楠木架顶天立地,宋版书裹在锦函里,幽光浮动如深潭古玉。
父亲每登楼必换软履,指尖拂过书脊的谨慎,像触碰初凝的霜华。
他常道:“人生有书可读,有暇得读,有资能读,又涵养之,如不识字人,是谓善读书者——此乃人间至福。”

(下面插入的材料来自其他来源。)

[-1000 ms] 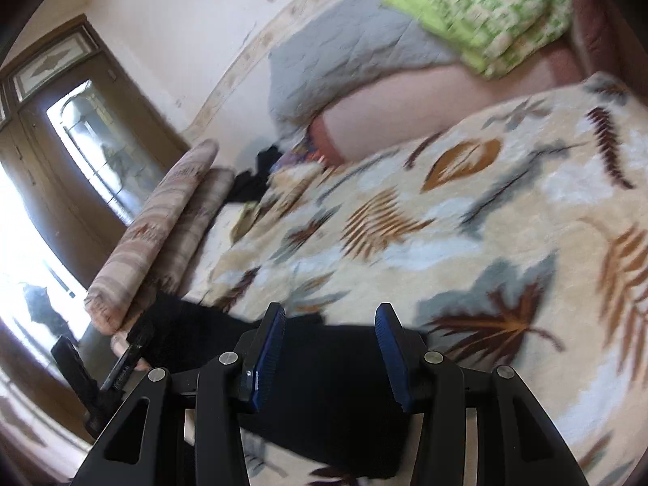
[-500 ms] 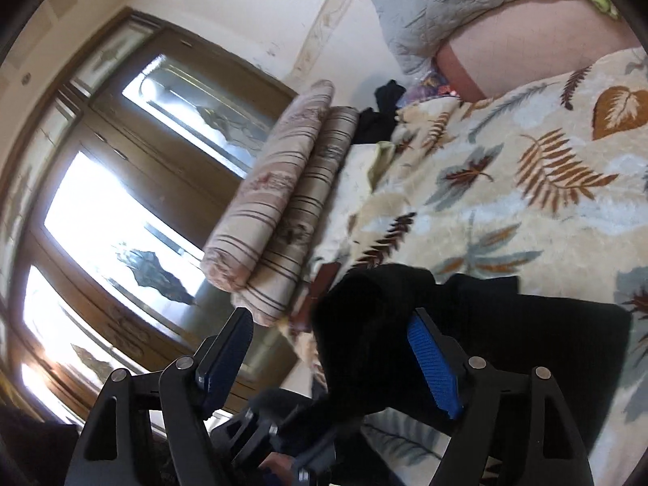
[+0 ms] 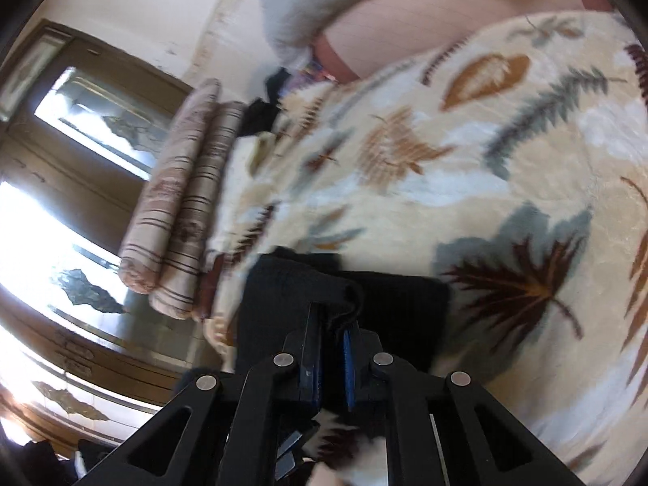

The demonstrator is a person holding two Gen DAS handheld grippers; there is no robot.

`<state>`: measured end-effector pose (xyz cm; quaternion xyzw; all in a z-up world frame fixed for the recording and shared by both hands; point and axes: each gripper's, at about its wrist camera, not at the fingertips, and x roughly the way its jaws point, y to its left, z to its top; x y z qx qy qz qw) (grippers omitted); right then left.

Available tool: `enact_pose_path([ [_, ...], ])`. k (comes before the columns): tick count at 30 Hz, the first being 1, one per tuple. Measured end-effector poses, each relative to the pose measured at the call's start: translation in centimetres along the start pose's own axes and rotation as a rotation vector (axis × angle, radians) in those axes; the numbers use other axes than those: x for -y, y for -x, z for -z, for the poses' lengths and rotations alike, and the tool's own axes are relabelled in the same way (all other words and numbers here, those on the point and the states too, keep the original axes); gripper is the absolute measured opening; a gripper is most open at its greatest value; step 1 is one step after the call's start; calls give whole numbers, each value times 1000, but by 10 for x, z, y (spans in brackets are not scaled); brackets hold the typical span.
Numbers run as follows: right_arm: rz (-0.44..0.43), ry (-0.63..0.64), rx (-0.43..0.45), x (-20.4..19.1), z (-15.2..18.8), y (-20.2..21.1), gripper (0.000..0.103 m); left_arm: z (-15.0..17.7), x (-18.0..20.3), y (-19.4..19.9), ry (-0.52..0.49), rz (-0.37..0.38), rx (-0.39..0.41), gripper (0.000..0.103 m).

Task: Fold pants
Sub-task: 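Grasp the folded black pants edge with the left gripper while the right gripper grasps the opposite end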

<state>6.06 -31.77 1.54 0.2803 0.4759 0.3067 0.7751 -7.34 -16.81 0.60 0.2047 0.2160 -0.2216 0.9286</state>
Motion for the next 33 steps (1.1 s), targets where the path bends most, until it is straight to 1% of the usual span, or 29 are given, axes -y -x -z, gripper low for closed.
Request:
enact_pose_path([
  [1, 10, -6, -21, 10, -2, -10, 8, 3, 1, -11, 1, 7, -32, 11],
  [2, 26, -4, -33, 16, -3, -18, 8, 7, 3, -23, 1, 32, -79, 13],
  [3, 67, 6, -50, 24, -3, -29, 8, 10, 5, -31, 0, 52, -109, 14],
  [4, 98, 12, -69, 29, -2, -38, 8, 14, 6, -34, 2, 74, -117, 15],
  [5, 98, -7, -99, 36, -1, -46, 8, 17, 6, -33, 4, 96, -114, 22],
  [6, 83, -28, -87, 40, -3, -45, 8, 18, 6, -30, 7, 127, -110, 26],
  [7, 73, -36, -85, 42, -4, -44, 9, 19, 4, -23, 11, 172, -105, 33],
  [8, 68, -40, -86, 43, -3, -43, 9, 20, 1, -14, 18, 229, -101, 34],
  [9, 61, -56, -82, 46, -3, -40, 12, 22, -4, -7, 28, 260, -106, 34],
  [10, 65, -78, -72, 48, -2, -35, 16, 25, -11, 2, 49, 296, -116, 34],
  [11, 88, -99, -55, 49, 0, -28, 17, 29, -22, 13, 89, 327, -121, 34],
  [12, 120, -115, -31, 48, 2, -20, 17, 32, -31, 20, 120, 334, -117, 34],
  [14, 176, -93, 24, 37, 6, 0, 17, 38, -61, 39, 232, 328, -101, 34],
  [15, 210, -33, 57, 23, 10, 13, 17, 41, -78, 46, 299, 321, -89, 33],
  [16, 219, 17, 68, 10, 12, 19, 17, 44, -103, 54, 403, 313, -68, 33],
  [18, 208, 186, 64, -28, 22, 29, 17, 50, -142, 59, 567, 317, -40, 33],
  [19, 197, 279, 50, -46, 29, 30, 17, 54, -156, 57, 635, 329, -42, 34],
  [20, 191, 385, 22, -64, 38, 27, 17, 60, -167, 50, 703, 352, -64, 34],
  [21, 204, 490, -22, -81, 48, 19, 17, 64, -174, 38, 760, 381, -101, 34],
  [22, 234, 574, -80, -91, 57, 5, 17, 67, -174, 22, 792, 413, -148, 33],
  [23, 259, 611, -130, -92, 62, -7, 17, 72, -171, 3, 810, 432, -206, 33],
  [24, 305, 624, -208, -84, 66, -25, 17, 77, -168, -12, 815, 417, -257, 31],
  [25, 370, 601, -299, -68, 69, -45, 17, 84, -165, -30, 832, 389, -313, 11],
  [26, 403, 589, -338, -57, 71, -55, 17, 87, -167, -35, 853, 385, -324, 4],
  [27, 381, 579, -318, -50, 70, -55, 16, 90, -167, -36, 878, 394, -324, 4],
  [28, 350, 539, -309, -46, 65, -50, 16, 91, -170, -38, 897, 411, -326, 3],
  [30, 317, 473, -304, -38, 61, -47, 16, 93, -170, -39, 909, 425, -328, 3],
  [33, 303, 458, -291, -40, 60, -41, 16, 82, -173, -25, 844, 403, -332, 4],
])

少年时我懵懂,只疑心这满楼珍宝,岂是寻常人能消受的清福?
城中皆知我家书楼金贵,我却独喜溜去城外放牛。
溪边常遇牧童阿泉,他粗布短褂,赤足踩泥,牛背上总摊着一本毛边的《千家诗》。
书页卷角,沾着草屑泥点,他读得入神时,老牛偷啃了邻家豆苗也浑然不觉。
我笑他:“书都读烂了,买本新的岂不便宜?”
他挠头憨笑:“烂了才亲哩!
字句都沁进纸缝里,有股子汗味儿。”
一日雷雨骤至,我避入他家茅檐。
土墙熏得黝黑,唯窗下一方木桌干净。
桌角叠着几册书,最上一本《庄子》边角磨得发白,页间夹着几茎干枯的野菊。
阿泉娘端来粗陶碗盛的山茶,茶叶粗梗浮沉。
阿泉湿淋淋闯进来,顾不得擦脸,先踮脚把窗台淋湿的书挪到干处,手指在封面上轻轻一抹,珍重如抚平鸟儿的湿羽。
他娘笑叹:“牛放跑三回了,为这几页破纸!”
多年后我继承书楼,紫檀木函里的书越发矜贵。
某日整理旧籍,忽见一函《陶渊明集》锦缎松脱,抽书欲修,尘埃簌簌而落。
翻开脆黄的册页,竟见几处朱批如新血:“此中有真意”
——字迹歪斜稚拙,分明是幼年我贪玩时乱涂的。
指尖抚过童稚笔迹,忽觉锦函如棺,华美却隔绝了书页的呼吸。
窗外市声喧沸,楼中却一片死寂。
书册列队森严,沉默地审判着我这徒拥宝山的主人。